Tool for fuzzy searching in texts with historical language use and OCR/HTR errors
Project description
fuzzy-search
Fuzzy search module for searching lists of words in low quality OCR and HTR text.
Usage
from fuzzy_search.fuzzy_phrase_searcher import FuzzyPhraseSearcher
from fuzzy_search.fuzzy_phrase_model import PhraseModel
# highger matching thresholds for higher quality OCR/HTR (higher precision, recall should be good anyway)
# lower matching thresholds for lower quality OCR/HTR (higher recall, as that's the main problem)
config = {
"char_match_threshold": 0.8,
"ngram_threshold": 0.6,
"levenshtein_threshold": 0.8,
"ignorecase": False,
"ngram_size": 3,
"skip_size": 0,
}
# initialize a new searcher instance with the config
fuzzy_searcher = FuzzyPhraseSearcher(config)
# create a list of domain keywords and phrases
domain_phrases = [
# terms for the chair and attendants of a meeting
"PRAESIDE",
"PRAESENTIBUS",
# some weekdays in Latin
"Veneris",
"Mercuri",
# some date phrase where any date in January 1725 should match
"den .. Januarii 1725"
]
# create a PhraseModel object from the domain phrases
phrase_model = PhraseModel(phrases=domain_phrases)
# register the phrase model with the searcher
fuzzy_searcher.index_phrase_model(phrase_model)
# take some example texts: meetings of the Dutch States General in January 1725
text1 = "ie Veucris den 5. Januaris 1725. PR&ASIDE, Den Heere Bentinck.
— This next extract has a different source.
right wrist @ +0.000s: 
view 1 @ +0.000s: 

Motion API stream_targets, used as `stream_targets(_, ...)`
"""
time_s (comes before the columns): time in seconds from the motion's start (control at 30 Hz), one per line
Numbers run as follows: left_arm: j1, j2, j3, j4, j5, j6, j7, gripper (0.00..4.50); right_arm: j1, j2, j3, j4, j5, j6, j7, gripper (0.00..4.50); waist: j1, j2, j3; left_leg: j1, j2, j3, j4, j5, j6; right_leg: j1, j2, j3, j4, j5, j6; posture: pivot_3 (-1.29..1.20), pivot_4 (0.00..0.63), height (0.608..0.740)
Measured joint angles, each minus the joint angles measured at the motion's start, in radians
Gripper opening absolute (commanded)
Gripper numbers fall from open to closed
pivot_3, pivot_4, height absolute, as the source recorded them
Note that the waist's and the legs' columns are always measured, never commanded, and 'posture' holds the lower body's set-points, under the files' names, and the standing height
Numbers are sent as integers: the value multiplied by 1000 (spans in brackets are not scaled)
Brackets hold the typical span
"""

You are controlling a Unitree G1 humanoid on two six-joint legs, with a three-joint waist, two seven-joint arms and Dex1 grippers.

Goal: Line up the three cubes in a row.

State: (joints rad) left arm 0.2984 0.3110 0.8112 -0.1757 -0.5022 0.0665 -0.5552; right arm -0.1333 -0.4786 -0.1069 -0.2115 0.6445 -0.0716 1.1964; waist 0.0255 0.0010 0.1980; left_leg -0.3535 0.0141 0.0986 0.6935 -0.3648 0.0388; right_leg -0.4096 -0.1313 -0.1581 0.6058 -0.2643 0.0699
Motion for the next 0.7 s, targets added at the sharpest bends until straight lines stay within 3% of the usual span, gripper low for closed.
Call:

PRASENTIEBUS, De Heeren Jan Welderen , van Dam, Torck , met een extraordinaris Gedeputeerde uyt de Provincie van Gelderlandt. Van Maasdam , vanden Boeizelaar , Raadtpenfionaris van Hoornbeeck , met een extraordinaris Gedeputeerde uyt de Provincie van Hollandt ende Welt-Vrieslandt. Velters, Ockere , Noey; van Hoorn , met een extraordinaris Gedeputeerde uyt de Provincie van Zeelandt. Van Renswoude , van Voor{t. Van Schwartzenbergh, vander Waayen, Vegilin Van I{elmuden. Van Iddekinge ‚ van Tamminga."
text2 = "Mercuri: den 10. Jangarii , | 1725. ia PRESIDE, Den Heere an Iddekinge. PRA&SENTIBUS, De Heeren /an Welderen , van Dam, van Wynbergen, Torck, met een extraordinaris Gedeputeerde uyt de Provincie van Gelderland. Van Maasdam , Raadtpenfionaris van Hoorn=beeck. Velters, Ockerfe, Noey. Taats van Amerongen, van Renswoude. Vander Waasen , Vegilin, ’ Bentinck, van I(elmaden. Van Tamminga."
The find_matches
method returns match objects:
# look for matches in the first example text
for match in fuzzy_searcher.find_matches(text1):
print(match)
Printing the matches directly yields the following output:
Match(phrase: "Veneris", variant: "Veneris",string: "Veucris", offset: 3)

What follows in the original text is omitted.